### About this task
Given the entries that follow, write out exactly the lines starting at the one containing "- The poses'" and ending at the one containing "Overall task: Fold", both ends included, and only those.

Saved entries
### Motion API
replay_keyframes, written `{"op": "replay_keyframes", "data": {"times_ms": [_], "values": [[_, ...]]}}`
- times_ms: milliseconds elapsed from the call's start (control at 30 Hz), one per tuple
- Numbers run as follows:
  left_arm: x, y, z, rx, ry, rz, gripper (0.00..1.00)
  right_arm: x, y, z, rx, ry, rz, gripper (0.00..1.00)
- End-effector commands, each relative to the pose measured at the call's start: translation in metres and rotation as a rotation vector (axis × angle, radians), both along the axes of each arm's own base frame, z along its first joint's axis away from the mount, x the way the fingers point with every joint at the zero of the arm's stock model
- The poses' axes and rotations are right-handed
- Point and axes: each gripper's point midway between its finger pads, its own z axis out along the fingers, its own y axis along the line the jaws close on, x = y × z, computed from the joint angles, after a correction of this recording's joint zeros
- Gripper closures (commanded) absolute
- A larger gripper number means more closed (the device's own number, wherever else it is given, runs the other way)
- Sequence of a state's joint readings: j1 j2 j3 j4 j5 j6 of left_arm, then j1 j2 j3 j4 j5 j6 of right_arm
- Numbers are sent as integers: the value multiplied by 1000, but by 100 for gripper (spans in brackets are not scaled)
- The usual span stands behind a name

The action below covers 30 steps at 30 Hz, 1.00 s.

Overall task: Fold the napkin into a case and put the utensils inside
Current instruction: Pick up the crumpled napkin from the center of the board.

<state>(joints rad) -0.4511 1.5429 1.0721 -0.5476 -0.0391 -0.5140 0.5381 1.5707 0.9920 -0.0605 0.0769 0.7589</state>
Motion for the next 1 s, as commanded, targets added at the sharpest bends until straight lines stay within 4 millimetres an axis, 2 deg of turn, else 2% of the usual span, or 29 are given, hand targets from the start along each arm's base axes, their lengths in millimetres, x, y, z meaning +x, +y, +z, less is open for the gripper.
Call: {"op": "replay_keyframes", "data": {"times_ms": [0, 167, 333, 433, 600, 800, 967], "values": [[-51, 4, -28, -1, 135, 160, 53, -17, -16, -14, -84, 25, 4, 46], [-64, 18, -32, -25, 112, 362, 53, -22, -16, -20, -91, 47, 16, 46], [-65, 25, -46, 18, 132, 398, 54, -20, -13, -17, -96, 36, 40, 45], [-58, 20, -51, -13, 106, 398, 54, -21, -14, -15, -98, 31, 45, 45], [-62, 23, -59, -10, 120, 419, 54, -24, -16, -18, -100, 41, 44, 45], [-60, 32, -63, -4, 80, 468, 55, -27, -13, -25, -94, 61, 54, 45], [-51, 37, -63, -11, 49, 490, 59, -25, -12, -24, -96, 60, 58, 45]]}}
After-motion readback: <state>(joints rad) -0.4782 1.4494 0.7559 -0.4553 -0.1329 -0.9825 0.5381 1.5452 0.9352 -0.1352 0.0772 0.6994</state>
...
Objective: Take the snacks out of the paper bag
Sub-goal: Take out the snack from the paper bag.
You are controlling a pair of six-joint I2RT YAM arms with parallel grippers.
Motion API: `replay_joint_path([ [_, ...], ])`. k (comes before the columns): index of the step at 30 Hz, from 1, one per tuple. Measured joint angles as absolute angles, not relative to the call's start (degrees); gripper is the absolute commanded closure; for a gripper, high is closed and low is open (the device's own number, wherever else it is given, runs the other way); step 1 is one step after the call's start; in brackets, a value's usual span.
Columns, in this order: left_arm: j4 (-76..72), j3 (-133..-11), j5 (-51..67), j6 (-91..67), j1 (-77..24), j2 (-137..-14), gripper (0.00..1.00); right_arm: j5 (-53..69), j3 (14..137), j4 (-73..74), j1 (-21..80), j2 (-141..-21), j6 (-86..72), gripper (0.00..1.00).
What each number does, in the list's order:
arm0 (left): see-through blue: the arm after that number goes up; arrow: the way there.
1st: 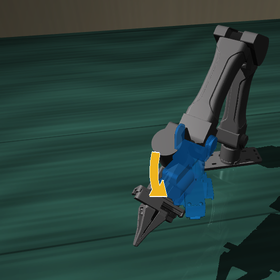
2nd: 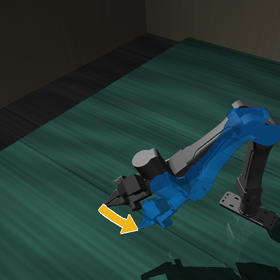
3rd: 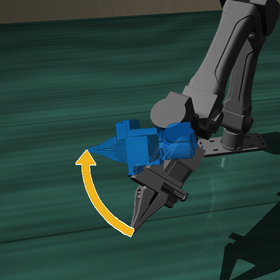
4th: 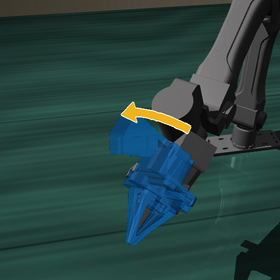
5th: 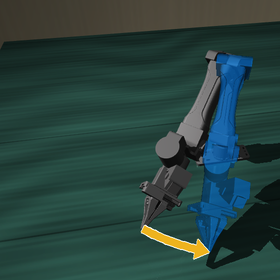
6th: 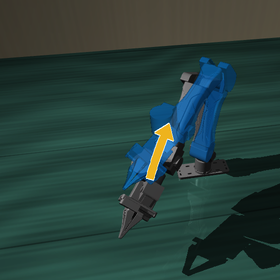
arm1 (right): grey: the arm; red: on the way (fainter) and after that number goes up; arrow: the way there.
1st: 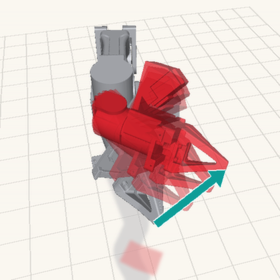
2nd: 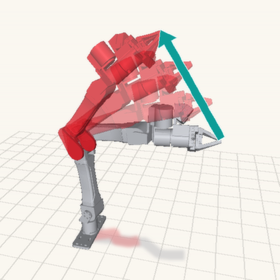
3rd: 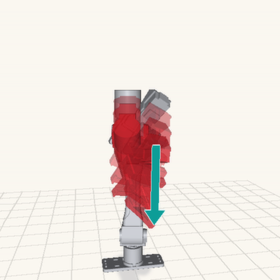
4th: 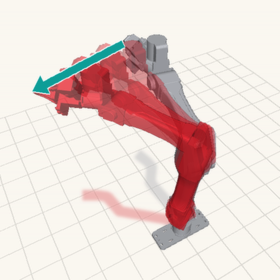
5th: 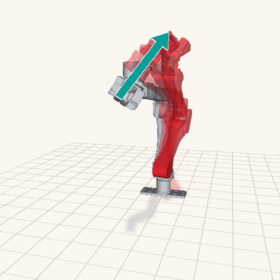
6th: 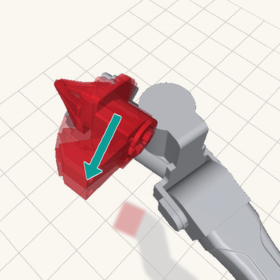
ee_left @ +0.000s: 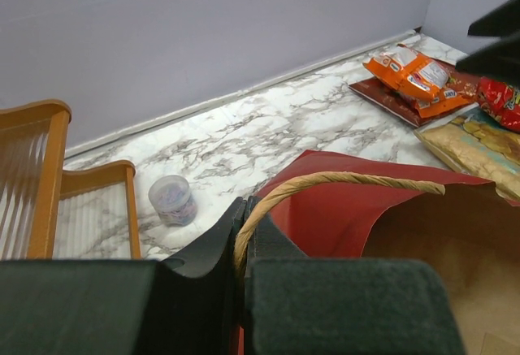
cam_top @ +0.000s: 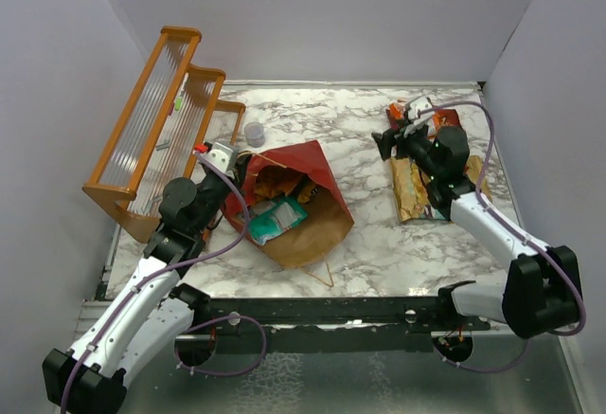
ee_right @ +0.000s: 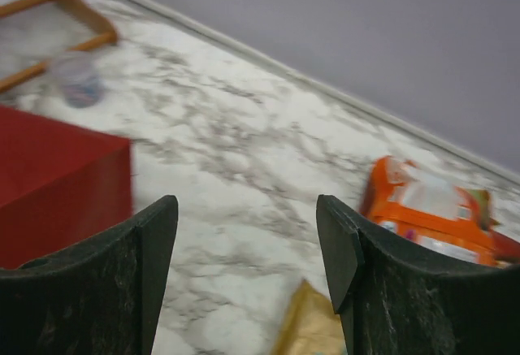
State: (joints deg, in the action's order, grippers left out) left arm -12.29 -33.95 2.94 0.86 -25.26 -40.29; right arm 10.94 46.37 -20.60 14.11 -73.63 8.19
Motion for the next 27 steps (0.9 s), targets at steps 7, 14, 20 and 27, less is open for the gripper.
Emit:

### Task output
- The poses' axes and rotations are right-handed
- Point and axes: each gripper's point midway between its finger pads, its own z axis out along the fingers, its own y axis along the line the jaws close on, x = y × z, computed from the joint angles, after a correction of this recording's joint zeros
- Gripper closures (commanded) absolute
- A larger gripper number means more closed (the device's own number, wherever else it is given, runs the other way)
- Sequence of a state's joint readings: j1 j2 j3 j4 j5 j6 of left_arm, then j1 j2 j3 j4 j5 j6 of right_arm
- Numbers are sent as integers: the value multiplied by 1000, but by 100 for gripper (spans in brackets are not scaled)
- The usual span stands behind a name

The action below covers 30 steps at 30 Hz, 1.00 s.

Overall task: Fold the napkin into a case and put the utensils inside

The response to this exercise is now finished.